Data error handling in CRTomo

CRTomo implements a last-square inversion with regularization based on the Thikonov appraoch. Herey a cost function is minimized, consisting of a data misfit \(\Psi_d\) and a model misfit \(\Psi_m\). Both terms are weighted against each other using a regularization parameter $lambda$.

\[\begin{split}\Psi &= \Psi_d + \lambda \cdot \Psi_m \\ \Psi_d &= \sqrt{\sum_i \left(\frac{d_i - f_i(m)}{\epsilon_i}\right)^2}\\ \Psi_m &= \left| \left| W_m m \right| \right|^2_2\end{split}\]

hereby \(W_m\) is the regularization matrix, which by default is a first-order approximation of the spatial gradient.
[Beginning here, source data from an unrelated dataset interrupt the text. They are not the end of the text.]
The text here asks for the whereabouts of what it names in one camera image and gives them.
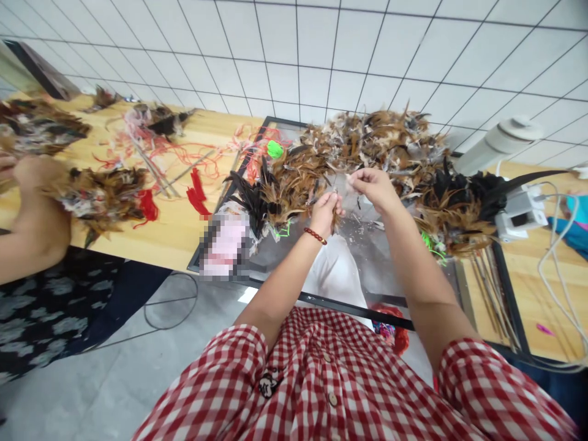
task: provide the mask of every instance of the pink object
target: pink object
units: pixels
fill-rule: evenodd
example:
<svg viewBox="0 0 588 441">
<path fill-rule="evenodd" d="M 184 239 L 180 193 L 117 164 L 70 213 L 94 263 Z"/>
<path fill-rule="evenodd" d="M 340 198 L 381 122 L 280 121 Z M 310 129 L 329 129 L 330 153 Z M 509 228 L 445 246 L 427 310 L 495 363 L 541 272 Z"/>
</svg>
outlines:
<svg viewBox="0 0 588 441">
<path fill-rule="evenodd" d="M 555 336 L 553 332 L 548 330 L 545 326 L 540 323 L 537 323 L 537 329 L 540 330 L 542 333 L 546 333 L 547 335 Z"/>
</svg>

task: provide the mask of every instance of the hand
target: hand
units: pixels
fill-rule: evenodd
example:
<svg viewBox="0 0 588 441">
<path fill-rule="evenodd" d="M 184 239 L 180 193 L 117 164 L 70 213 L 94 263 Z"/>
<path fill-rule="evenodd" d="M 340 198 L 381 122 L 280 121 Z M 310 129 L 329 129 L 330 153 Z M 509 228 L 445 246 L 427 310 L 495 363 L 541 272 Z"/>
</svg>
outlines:
<svg viewBox="0 0 588 441">
<path fill-rule="evenodd" d="M 362 168 L 350 176 L 348 183 L 357 192 L 364 194 L 381 215 L 390 214 L 398 206 L 402 206 L 385 171 Z"/>
<path fill-rule="evenodd" d="M 0 156 L 0 181 L 12 178 L 12 172 L 16 164 L 16 158 L 12 156 Z"/>
<path fill-rule="evenodd" d="M 23 190 L 44 187 L 64 173 L 62 163 L 47 155 L 25 156 L 14 167 L 14 178 Z"/>
<path fill-rule="evenodd" d="M 328 192 L 323 194 L 314 204 L 310 228 L 323 239 L 331 235 L 333 213 L 340 216 L 345 215 L 345 211 L 341 208 L 341 200 L 342 197 L 337 193 Z"/>
</svg>

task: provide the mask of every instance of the red beaded bracelet
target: red beaded bracelet
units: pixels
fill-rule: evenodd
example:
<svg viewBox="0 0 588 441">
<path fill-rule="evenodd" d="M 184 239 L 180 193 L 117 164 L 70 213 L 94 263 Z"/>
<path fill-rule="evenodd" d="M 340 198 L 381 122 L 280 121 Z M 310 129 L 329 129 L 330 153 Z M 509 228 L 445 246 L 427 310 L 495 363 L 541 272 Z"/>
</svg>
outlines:
<svg viewBox="0 0 588 441">
<path fill-rule="evenodd" d="M 314 236 L 317 241 L 321 242 L 323 245 L 326 245 L 326 240 L 324 240 L 321 236 L 319 236 L 318 234 L 316 234 L 314 231 L 312 231 L 310 228 L 305 227 L 304 231 L 308 234 L 310 234 L 311 236 Z"/>
</svg>

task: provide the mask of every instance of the pixelated area
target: pixelated area
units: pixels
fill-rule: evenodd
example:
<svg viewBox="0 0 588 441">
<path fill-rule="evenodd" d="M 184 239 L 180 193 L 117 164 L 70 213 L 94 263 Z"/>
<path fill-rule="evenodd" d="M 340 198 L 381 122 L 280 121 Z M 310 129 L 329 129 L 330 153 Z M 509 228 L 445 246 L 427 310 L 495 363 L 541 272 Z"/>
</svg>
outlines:
<svg viewBox="0 0 588 441">
<path fill-rule="evenodd" d="M 217 213 L 202 238 L 200 277 L 205 281 L 249 280 L 249 216 Z"/>
</svg>

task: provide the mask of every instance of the white tiled wall
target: white tiled wall
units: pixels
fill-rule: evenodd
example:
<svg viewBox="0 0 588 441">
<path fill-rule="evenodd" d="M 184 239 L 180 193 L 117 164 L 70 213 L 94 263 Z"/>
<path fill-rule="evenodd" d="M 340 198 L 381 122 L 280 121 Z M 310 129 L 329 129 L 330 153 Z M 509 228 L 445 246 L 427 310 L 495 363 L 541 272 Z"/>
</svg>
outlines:
<svg viewBox="0 0 588 441">
<path fill-rule="evenodd" d="M 545 140 L 514 160 L 566 167 L 588 159 L 587 34 L 586 0 L 0 0 L 0 36 L 81 87 L 304 123 L 410 100 L 460 152 L 525 114 Z"/>
</svg>
The data misfit term weights the difference between data and response of the complex resistivity model, \(f(m)\) against the data estimate \(\epsilon\). A data point is thus “fitted” if the forward response can reproduce it within the bounds of the error estimate. Numbers below 1 indicate that the model describes the data better than can be expected by the data error estimate, possibly indicating an overfitting in which noise components are treated as data, most often resulting in artifacts (artificial structures that are introduced by the inversion in order to explain the noise).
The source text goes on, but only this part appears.